I grew up knowing first hand that neighbors helped neighbors. When an elderly neighbor came asking Dad for a loan, Dad gave him what he could, five dollars, knowing full well the money probably wouldn't be repaid.
When another neighbor died Dad went house to house collecting a dollar here, two dollars there and having a sympathy card signed to go with the total to hand over to the widow.
It is what you did to help.
I moved away from that neighborhood, to the city where sometimes you didn't even know your neighbors, where instead I gave money to United Way and blood to the Red Cross.

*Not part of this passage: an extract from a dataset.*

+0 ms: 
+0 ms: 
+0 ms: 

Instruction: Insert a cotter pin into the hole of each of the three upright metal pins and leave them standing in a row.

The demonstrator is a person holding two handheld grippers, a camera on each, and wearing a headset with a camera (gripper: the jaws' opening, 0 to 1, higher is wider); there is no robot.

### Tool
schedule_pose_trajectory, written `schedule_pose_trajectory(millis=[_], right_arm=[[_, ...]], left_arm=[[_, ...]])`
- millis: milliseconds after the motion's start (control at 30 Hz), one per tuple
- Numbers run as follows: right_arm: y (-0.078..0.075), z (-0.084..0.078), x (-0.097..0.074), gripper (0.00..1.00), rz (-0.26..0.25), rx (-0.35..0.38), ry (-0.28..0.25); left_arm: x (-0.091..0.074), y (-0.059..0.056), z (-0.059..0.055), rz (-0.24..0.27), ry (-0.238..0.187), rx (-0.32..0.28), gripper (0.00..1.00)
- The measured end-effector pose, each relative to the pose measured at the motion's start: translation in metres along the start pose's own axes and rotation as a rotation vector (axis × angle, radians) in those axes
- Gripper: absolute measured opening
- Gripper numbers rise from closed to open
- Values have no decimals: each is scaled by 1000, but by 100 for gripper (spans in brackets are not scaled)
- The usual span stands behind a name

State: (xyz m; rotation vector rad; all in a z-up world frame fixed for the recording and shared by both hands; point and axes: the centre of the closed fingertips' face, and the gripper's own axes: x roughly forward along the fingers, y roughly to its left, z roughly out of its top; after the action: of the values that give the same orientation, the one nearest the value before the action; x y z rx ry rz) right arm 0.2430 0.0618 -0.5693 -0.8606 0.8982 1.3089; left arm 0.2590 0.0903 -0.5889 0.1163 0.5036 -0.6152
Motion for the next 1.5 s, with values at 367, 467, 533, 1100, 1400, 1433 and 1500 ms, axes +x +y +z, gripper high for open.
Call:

In 1991, I gave money to the International Red Cross, a first for me. It was earmarked to buy blankets for the Kurdish refugees, freezing in the snow. TV brought their suffering images home.

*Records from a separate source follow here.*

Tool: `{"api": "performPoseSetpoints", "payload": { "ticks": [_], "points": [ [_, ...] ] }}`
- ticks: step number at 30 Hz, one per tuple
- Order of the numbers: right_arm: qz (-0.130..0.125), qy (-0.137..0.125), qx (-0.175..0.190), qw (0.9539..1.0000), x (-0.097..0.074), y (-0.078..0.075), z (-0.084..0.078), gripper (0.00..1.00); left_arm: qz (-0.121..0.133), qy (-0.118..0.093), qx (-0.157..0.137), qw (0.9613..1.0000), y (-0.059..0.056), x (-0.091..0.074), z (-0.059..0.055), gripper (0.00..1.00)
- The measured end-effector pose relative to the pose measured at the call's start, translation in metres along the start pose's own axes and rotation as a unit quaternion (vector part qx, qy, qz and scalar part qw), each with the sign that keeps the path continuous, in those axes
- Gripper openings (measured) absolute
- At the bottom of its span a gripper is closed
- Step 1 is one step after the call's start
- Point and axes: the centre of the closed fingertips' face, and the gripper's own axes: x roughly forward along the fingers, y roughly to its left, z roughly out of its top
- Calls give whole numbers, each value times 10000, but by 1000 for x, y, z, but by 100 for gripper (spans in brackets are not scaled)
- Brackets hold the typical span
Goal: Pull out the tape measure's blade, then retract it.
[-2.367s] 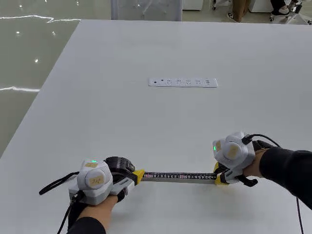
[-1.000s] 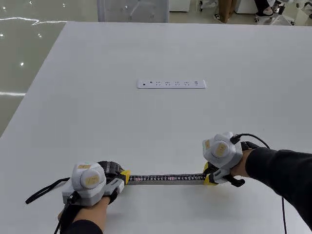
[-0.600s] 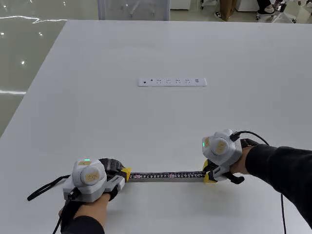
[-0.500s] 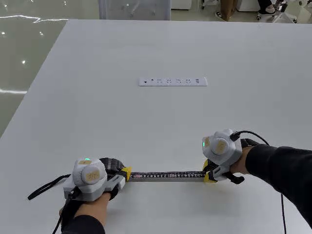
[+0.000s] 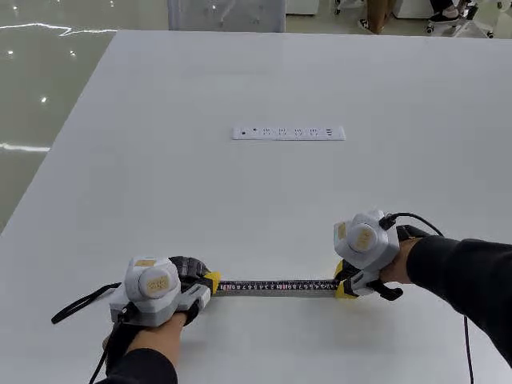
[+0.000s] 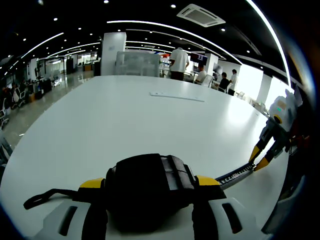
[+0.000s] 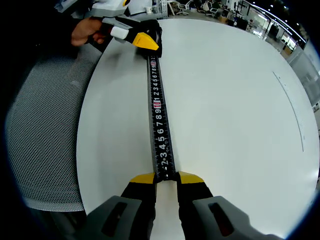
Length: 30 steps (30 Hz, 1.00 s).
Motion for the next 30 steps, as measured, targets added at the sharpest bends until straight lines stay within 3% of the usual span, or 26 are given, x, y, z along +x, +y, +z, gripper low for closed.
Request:
{"api": "performPoseSetpoints", "payload": {
  "ticks": [30],
  "points": [
    [-19, -145, 125, 9998, 6, 2, 17, 12, -44, 40, -54, 10000, -1, 0, -1, 65]
  ]
}}
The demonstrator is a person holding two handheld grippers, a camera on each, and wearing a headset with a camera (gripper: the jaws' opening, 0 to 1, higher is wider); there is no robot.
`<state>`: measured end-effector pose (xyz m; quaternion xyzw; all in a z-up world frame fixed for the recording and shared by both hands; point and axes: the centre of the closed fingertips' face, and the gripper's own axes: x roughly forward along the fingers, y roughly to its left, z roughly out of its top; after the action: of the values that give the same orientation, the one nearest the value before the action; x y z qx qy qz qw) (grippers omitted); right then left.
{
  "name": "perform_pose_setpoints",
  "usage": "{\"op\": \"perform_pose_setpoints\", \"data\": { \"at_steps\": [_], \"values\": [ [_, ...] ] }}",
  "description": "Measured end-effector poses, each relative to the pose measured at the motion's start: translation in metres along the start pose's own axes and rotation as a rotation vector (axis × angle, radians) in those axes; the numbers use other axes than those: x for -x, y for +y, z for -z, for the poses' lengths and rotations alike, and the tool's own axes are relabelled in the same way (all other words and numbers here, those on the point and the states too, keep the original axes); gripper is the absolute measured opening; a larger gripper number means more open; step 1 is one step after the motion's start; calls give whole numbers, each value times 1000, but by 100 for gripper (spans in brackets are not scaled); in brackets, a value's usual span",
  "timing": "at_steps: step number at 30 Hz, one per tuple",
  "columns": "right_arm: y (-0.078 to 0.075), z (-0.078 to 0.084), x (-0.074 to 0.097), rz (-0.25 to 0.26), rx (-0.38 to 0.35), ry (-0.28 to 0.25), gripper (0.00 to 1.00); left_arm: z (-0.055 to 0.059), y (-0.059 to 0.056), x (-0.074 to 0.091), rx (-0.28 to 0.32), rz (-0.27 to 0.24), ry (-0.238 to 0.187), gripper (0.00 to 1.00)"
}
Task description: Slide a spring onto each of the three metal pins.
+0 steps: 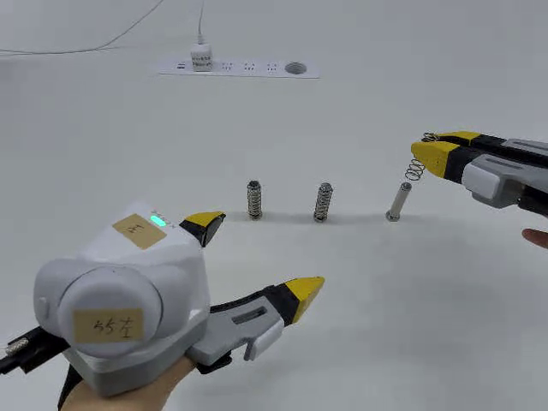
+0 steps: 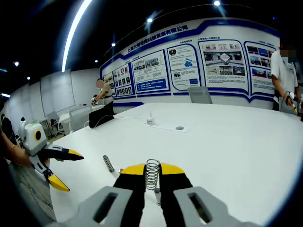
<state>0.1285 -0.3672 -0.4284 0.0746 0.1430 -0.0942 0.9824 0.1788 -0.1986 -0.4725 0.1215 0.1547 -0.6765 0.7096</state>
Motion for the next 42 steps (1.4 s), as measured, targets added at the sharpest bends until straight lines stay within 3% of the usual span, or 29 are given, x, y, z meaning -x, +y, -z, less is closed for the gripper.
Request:
{"op": "perform_pose_setpoints", "data": {
  "at_steps": [17,25,42],
  "values": [
    [-14,19,-8,38,-26,21,11,3,1,-2,8,-18,7,86],
    [-11,23,-10,31,-24,30,11,3,3,-3,13,-26,7,89],
    [0,28,-10,48,96,67,11,1,3,-3,10,-25,-3,88]
  ]
}}
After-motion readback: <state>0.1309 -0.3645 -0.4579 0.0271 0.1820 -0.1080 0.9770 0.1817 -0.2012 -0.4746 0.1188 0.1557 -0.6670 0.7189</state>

During the floods of '93, living in Valley Junction, the Red Cross came to me. But I was among the lucky, the flood waters stopped six inches from coming into the main part of my home. I accepted some cleaning supplies from the volunteers thanking them and my lucky stars.

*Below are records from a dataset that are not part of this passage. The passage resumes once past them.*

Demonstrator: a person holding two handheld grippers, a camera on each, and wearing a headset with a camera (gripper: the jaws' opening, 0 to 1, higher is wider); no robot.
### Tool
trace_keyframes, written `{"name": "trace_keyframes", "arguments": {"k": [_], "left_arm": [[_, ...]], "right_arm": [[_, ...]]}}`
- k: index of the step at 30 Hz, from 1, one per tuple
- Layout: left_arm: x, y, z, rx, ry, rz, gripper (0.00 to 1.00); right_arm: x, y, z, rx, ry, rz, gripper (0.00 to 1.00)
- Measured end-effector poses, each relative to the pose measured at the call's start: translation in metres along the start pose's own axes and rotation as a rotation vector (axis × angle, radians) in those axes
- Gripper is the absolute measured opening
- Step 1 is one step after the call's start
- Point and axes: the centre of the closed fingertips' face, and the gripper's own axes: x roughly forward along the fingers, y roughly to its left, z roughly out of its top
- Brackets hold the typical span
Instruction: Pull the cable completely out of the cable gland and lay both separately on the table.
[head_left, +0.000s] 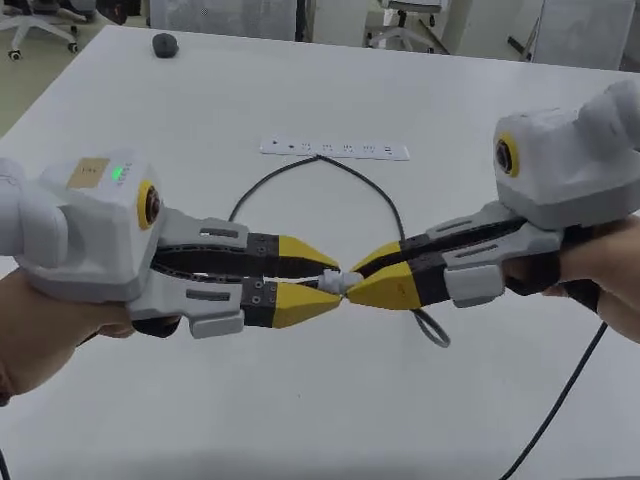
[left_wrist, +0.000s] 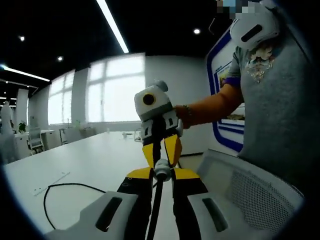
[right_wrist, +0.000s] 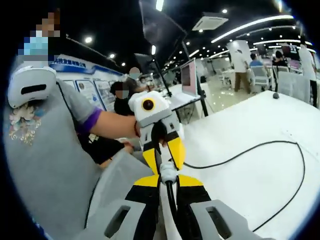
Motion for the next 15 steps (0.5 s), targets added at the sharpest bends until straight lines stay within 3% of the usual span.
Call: {"name": "trace_keyframes", "arguments": {"k": [2, 3, 9, 12, 15], "left_arm": [[0.001, 0.002, -0.001, -0.005, 0.006, 0.009, 0.14], [0.001, 0.003, -0.002, -0.011, 0.011, 0.015, 0.14], [-0.002, 0.007, -0.004, -0.054, 0.003, 0.038, 0.14], [-0.002, 0.008, -0.004, -0.053, 0.003, 0.042, 0.15], [-0.002, 0.010, -0.004, -0.031, 0.014, 0.054, 0.15]], "right_arm": [[0.000, -0.004, -0.001, -0.050, 0.018, -0.028, 0.05], [0.001, -0.005, -0.002, -0.115, 0.032, -0.052, 0.05], [0.003, -0.009, -0.001, -0.334, 0.073, -0.153, 0.05], [0.004, -0.011, -0.002, -0.415, 0.100, -0.179, 0.06], [0.003, -0.016, -0.002, -0.356, 0.099, -0.195, 0.07]]}}
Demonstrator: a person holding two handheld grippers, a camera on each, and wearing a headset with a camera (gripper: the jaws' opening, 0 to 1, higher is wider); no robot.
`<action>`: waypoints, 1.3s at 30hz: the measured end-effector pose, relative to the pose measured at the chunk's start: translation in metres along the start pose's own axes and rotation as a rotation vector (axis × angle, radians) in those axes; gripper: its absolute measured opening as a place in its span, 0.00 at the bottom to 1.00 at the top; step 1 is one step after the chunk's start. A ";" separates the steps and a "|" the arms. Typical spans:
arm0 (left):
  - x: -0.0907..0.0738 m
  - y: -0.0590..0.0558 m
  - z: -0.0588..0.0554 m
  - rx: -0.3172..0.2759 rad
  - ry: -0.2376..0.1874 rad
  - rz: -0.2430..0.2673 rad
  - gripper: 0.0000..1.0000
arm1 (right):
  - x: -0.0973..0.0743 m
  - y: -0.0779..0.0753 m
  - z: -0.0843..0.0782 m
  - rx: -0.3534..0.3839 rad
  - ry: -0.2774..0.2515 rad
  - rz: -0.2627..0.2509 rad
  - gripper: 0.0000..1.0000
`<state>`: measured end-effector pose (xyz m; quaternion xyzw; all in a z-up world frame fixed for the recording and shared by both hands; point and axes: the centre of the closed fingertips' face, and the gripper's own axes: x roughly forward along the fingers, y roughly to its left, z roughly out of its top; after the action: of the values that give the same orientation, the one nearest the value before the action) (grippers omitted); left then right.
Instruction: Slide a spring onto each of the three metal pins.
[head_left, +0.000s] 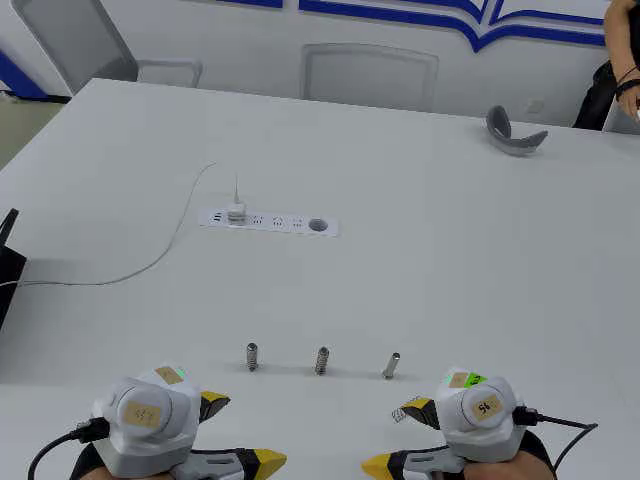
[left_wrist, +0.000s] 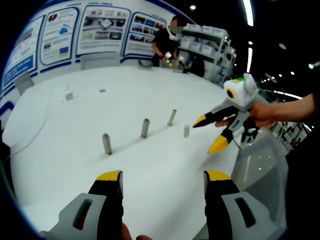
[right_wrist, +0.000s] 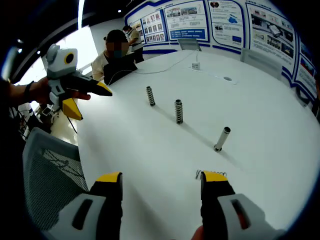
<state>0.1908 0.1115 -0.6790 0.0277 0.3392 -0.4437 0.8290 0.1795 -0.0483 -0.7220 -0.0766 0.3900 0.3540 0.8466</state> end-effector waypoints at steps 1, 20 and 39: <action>0.001 0.000 0.000 0.000 0.001 -0.002 0.67 | -0.002 -0.002 -0.001 0.005 -0.006 -0.006 0.65; 0.025 -0.017 0.007 0.025 0.023 -0.048 0.68 | -0.039 -0.029 -0.007 0.135 -0.100 -0.080 0.73; 0.064 -0.043 0.021 0.057 0.045 -0.109 0.67 | -0.060 -0.041 -0.011 0.180 -0.131 -0.097 0.80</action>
<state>0.1934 0.0325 -0.6895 0.0426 0.3460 -0.4967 0.7948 0.1733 -0.1160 -0.6925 0.0041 0.3600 0.2803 0.8899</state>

After canceling a trip to my niece's wedding in Chicago and giving the money instead for Hurricane Katrina relief, I became dubious of charitable giving when learning more went to salaries for high paid executives than went to the people who needed help. That made me regret not attending the wedding. It would have been better to be there for my niece on her big day.

Perhaps I've made up a bit for it by donating every year for eight years as she has walked the 3-day Komen walk for the cure.

This has already been a more than usual year of donating - deaths of cousins and a former sister-in-law, a go-fund-me for a cousin injured in a vehicle accident, my son's birthday request for donations to young adult cancer in lieu of presents. Just causes, all.

And now, another hurricane, Harvey looks to be as bad or worse than Katrina. My donation will once again go to the Red Cross - what I can this month and more later if possible.

I'll try not to think about how much or how little actually makes it to the ones who need it the most. Instead I'll try to be grateful I can contribute something, and grateful there are people who can provide help.

But as I watch the images of the ones there, the neighbors helping neighbors wade out of their flooded homes, I remember growing up in a time when that was what neighbors did - and still do.

(If it sounds like I am bragging about donating, I'm not. I'm crying because I can't do more. And I'm sad about the 'powers that be' who have more than they need or can ever use, but continue to scheme to line their own pockets. I wish they could see the errors of their way.)